In my last post I painted a pretty Utopian picture of an imaginary delivery process, but it’s not that far from reality. I’ve experienced a process pretty close to this on several different engagements.
How did we get here?
The first thing that went well is that your developers relied on a source and build management system to get them on the same page. Your process has captured all of the code and configuration, and associated them strongly with a particular deployment. There’s a one-to-one mapping between what’s on the server right now and some group of files that everybody knows exactly how to get to. When you say “Install build 432” people immediately know what commands to run to do that, no hand holding, no waiting in line. Five people can install the code exactly as fast as 2 people can do it, which means you can dog pile on the problem.

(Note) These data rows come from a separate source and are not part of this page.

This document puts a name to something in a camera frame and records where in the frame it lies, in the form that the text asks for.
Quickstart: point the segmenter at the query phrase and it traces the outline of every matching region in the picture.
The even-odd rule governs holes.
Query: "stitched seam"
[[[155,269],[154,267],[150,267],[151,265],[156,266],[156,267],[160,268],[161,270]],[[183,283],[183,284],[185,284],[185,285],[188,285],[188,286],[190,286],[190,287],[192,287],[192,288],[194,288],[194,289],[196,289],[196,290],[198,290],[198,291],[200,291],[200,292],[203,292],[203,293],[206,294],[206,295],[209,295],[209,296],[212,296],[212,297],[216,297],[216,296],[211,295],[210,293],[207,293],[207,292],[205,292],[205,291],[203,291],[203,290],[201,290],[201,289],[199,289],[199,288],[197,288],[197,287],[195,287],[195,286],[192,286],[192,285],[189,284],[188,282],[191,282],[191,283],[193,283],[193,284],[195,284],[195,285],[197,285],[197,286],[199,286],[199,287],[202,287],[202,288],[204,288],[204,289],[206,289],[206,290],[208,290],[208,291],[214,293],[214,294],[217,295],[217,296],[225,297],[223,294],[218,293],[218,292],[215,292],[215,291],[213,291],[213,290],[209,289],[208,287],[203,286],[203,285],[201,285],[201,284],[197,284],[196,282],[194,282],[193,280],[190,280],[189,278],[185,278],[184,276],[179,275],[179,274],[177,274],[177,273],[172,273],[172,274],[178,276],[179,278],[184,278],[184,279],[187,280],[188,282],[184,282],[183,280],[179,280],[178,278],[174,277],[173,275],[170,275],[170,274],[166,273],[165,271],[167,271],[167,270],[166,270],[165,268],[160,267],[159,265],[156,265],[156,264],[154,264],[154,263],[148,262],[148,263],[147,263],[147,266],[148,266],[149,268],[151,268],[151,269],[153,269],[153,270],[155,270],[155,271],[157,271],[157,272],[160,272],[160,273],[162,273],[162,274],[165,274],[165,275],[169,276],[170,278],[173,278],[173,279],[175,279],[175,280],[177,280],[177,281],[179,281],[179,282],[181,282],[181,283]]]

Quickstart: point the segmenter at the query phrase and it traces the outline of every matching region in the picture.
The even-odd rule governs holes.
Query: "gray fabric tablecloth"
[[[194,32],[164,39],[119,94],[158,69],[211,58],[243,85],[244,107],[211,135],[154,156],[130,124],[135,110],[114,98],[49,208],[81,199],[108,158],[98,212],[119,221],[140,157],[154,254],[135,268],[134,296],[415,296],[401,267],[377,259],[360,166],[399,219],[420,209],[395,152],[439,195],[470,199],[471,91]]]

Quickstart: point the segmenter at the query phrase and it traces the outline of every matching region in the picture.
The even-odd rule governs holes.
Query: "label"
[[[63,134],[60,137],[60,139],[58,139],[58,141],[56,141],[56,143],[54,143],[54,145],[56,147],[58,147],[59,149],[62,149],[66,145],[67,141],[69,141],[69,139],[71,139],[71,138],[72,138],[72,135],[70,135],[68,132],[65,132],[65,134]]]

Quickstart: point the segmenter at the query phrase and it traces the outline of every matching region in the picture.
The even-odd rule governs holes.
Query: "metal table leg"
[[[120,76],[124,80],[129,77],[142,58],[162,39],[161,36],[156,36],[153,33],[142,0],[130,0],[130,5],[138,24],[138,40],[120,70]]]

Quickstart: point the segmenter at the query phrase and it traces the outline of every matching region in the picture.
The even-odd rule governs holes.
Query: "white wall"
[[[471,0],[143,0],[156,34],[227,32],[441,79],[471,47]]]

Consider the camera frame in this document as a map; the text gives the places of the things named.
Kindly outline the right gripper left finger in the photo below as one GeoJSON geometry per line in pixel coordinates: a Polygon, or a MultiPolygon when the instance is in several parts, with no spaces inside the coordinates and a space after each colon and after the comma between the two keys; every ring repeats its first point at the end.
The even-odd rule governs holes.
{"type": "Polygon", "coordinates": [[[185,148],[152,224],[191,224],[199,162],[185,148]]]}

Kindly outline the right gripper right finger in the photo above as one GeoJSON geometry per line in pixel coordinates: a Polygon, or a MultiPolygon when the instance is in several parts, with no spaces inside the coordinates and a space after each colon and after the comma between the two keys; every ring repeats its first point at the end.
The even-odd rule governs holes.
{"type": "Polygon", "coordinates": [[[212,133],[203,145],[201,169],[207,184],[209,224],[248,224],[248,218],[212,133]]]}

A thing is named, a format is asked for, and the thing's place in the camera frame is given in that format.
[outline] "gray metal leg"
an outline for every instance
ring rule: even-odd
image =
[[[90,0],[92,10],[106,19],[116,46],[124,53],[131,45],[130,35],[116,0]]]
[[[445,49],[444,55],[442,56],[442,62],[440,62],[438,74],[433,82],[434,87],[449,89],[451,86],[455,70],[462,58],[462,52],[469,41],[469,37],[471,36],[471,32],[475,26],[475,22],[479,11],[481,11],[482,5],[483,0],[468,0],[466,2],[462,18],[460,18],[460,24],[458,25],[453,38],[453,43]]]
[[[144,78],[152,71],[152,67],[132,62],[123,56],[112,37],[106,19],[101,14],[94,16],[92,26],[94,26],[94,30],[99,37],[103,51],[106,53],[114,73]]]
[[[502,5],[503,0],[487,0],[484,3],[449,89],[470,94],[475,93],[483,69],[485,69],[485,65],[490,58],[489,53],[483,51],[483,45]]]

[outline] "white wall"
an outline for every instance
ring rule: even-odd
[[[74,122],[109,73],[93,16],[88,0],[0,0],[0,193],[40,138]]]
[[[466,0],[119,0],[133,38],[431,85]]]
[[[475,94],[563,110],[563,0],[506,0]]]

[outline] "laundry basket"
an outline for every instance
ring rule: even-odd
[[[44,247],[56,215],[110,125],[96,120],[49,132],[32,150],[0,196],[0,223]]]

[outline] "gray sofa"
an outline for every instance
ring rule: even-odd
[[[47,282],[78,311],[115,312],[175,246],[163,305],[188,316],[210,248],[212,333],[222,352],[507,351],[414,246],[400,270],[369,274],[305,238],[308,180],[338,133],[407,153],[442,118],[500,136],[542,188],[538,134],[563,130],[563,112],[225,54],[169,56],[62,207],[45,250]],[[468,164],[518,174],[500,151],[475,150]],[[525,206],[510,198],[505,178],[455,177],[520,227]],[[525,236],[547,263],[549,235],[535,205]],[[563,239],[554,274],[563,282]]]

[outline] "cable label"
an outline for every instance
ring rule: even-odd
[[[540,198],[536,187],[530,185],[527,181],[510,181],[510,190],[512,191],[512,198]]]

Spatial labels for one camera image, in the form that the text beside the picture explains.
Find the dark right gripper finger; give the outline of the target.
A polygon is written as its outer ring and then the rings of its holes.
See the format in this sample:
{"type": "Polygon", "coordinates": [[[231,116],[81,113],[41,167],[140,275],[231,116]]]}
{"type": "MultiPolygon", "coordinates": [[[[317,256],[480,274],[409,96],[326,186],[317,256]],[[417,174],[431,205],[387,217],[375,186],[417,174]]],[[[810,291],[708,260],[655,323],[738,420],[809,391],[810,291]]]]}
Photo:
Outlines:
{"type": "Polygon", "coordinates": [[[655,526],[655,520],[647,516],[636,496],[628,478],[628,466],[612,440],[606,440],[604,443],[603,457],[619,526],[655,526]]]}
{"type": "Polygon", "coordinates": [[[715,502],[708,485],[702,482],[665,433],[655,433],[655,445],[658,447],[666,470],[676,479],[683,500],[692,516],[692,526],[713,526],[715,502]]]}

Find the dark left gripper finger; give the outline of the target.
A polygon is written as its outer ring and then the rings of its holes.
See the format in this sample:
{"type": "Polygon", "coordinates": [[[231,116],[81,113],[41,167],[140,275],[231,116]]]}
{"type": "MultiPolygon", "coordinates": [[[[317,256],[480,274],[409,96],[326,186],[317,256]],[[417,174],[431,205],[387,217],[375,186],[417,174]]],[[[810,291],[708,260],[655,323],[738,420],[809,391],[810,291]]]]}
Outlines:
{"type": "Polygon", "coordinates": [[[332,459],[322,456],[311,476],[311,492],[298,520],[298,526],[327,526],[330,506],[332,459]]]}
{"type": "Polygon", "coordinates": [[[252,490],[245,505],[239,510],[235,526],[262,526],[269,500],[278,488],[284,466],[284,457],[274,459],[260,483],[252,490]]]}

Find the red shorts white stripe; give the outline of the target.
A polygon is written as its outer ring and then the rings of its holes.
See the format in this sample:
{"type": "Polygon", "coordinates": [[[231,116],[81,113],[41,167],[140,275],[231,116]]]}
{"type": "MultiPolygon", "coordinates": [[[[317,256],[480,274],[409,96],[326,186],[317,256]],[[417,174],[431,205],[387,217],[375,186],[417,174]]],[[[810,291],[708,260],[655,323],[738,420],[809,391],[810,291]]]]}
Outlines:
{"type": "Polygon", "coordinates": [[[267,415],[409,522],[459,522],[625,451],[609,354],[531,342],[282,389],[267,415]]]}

The second thing that happened is that you had a few developers with enough of a mental model of your system that they could begin forming theories about what’s wrong – even if they didn’t write the code. This came from collaboration on the initial coding, transparency, and probably from code reviews.
The third thing that happened is that your developers were able to make a very small change to the code to affect a fix. In order to do this they need to be confident in their ability to refactor code. This is both a matter of code organization and practice. Lots and lots of practice. So much practice in fact that the fathers of Extreme Programming used to refer to this as ‘relentless refactoring’. Do it until it’s boring, then keep doing it.
The fourth thing that happened is that the build process gave you a pretty good idea of how effective the change was. You had a set of verification tools that always says ‘NO’ when something is wrong, and only says ‘YES’ when quite a lot of things are going right. Managers want confidence intervals on risky, last-minute code pushes, and confidence can be measured in test automation, eyeballs, and discipline. I feel good, the tests look good, and 3 people checked my work. Ship it.
The fifth thing that happened is a restatement of the first: Once a new version exists, everyone needs to be able to get it, test it, and potentially deploy it. The possibility for human error has mostly been removed from this process. Tooling handles most of it, and repetition handles most of the rest.
The biggest thing that happened is also the most valuable. Nobody panicked. Since everyone already knew what to do, people did their part as best they could and with a sense of urgency. At the end of the day people might be a little tired, but nobody was spent, or exhausted. No one person had to be the hero, and the load was shared. Tomorrow, real work will get done because people will have recovered.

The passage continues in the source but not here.